Corregedor pede arquivamento de processo contra Francisco Rodrigues

O corregedor da Câmara, Ciro Nogueira (PP-PI), vai propor o arquivamento do processo contra o deputado Francisco Rodrigues (PFL-RO) por uso irregular de verba da Câmara. Reportagem do jornal O Globo revelou que deputados apresentavam notas frias para justificar os gastos da verba indenizatória de R$ 15 mil. O parecer do corregedor, que seria entregue nesta quarta-feira ao presidente da Câmara, Aldo Rebelo (PCdoB-SP), já está pronto.
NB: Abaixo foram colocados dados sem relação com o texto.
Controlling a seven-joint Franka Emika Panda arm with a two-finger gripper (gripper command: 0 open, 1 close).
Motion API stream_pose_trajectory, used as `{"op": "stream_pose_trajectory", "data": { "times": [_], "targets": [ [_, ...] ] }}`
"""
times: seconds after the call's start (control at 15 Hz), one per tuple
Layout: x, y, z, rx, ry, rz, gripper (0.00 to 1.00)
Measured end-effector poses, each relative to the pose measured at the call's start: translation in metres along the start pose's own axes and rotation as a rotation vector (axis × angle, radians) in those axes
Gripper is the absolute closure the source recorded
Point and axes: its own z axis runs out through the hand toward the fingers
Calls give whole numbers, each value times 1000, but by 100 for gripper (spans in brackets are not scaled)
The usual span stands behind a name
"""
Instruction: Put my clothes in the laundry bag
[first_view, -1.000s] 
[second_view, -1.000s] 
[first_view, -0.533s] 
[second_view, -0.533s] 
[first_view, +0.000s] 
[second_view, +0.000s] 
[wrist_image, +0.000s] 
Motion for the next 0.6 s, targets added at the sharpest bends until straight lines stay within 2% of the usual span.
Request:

A prioridade da corregedoria ontem, no entanto, passou a ser o caso dos deputados citados na lista da Polícia Federal sobre suposto envolvimento em quadrilha de desvio de dinheiro do Orçamento para a compra superfaturada de ambulâncias para diversos municípios do País. O caso de Rodrigues e o processo contra o deputado Jorge Bittar (PT-RJ) deverão ser encaminhados à Mesa da Câmara nos próximos dias. Bittar, acusado de xingar o senador Delcídio Amaral (PT-MS) em reunião da CPI dos Correios, deverá receber uma advertência.Em entrevista publicada pelo jornal, Rodrigues confessou usar notas de combustível para fazer sua prestação de contas, mesmo que as despesas fossem de outra natureza, porque achava mais fácil justificar os gastos dessa maneira. O deputado foi o recordista de gastos com combustíveis nos primeiros quatro meses deste ano - R$ 60 mil, equivalente ao preço de cerca de 22.000 litros de gasolina. Na corregedoria, Rodrigues negou que tivesse admitido a irregularidade na prestação de contas.A corregedoria entendeu que não cabe ao órgão fazer auditoria nas notas fiscais, já que o departamento responsável pela prestação de contas da Casa não o fez. Além disso, há o argumento de que não havia limites para o gasto de combustíveis. O próprio corregedor também está na lista de deputados que mais gastam com combustível. De janeiro a abril deste ano, os gastos de Ciro Nogueira com combustíveis ficaram em torno de R$ 10 mil por mês. A decisão do corregedor precisa ser levada à reunião da Mesa.No caso do deputado Jorge Bittar, o corregedor deverá sugerir uma advertência ao parlamentar. O senador Delcídio Amaral (PT-MS) pediu a cassação do deputado que o xingou durante a última sessão da CPI dos Correios em abril passado, que aprovou o parecer do relator, Osmar Serraglio (PMDB-PR). Os governistas não queriam a aprovação do relatório e a sessão terminou em tumulto.